Work through the material below and tally the lines holding "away"; only the tally should be returned.
########
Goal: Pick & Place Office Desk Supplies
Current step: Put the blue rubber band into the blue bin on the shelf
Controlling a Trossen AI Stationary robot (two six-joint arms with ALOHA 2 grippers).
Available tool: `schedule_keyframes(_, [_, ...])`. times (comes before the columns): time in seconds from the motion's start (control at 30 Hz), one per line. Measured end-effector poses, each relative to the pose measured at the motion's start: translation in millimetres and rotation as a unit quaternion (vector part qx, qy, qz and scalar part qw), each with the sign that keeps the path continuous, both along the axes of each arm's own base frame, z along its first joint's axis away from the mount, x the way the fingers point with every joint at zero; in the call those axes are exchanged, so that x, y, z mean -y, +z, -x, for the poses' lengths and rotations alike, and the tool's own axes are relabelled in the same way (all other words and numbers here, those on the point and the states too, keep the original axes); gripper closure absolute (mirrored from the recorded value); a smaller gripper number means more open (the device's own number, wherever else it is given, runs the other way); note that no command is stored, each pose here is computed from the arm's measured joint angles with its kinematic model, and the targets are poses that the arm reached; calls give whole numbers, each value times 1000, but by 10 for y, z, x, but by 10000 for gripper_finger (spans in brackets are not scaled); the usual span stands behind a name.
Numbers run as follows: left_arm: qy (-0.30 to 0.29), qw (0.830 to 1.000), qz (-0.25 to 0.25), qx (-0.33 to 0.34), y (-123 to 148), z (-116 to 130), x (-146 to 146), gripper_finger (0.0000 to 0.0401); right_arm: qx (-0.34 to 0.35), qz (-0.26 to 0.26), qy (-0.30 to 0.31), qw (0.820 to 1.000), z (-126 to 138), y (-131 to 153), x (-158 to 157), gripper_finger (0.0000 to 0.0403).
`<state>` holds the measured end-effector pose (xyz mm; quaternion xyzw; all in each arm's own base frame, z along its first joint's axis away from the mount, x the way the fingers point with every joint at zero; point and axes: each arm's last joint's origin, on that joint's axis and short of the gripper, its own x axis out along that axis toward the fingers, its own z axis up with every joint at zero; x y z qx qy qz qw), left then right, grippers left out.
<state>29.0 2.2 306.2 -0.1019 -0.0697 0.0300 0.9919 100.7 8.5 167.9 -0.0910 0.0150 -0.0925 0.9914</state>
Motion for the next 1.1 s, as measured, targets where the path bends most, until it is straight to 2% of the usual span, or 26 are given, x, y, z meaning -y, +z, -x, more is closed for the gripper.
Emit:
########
Written answer
2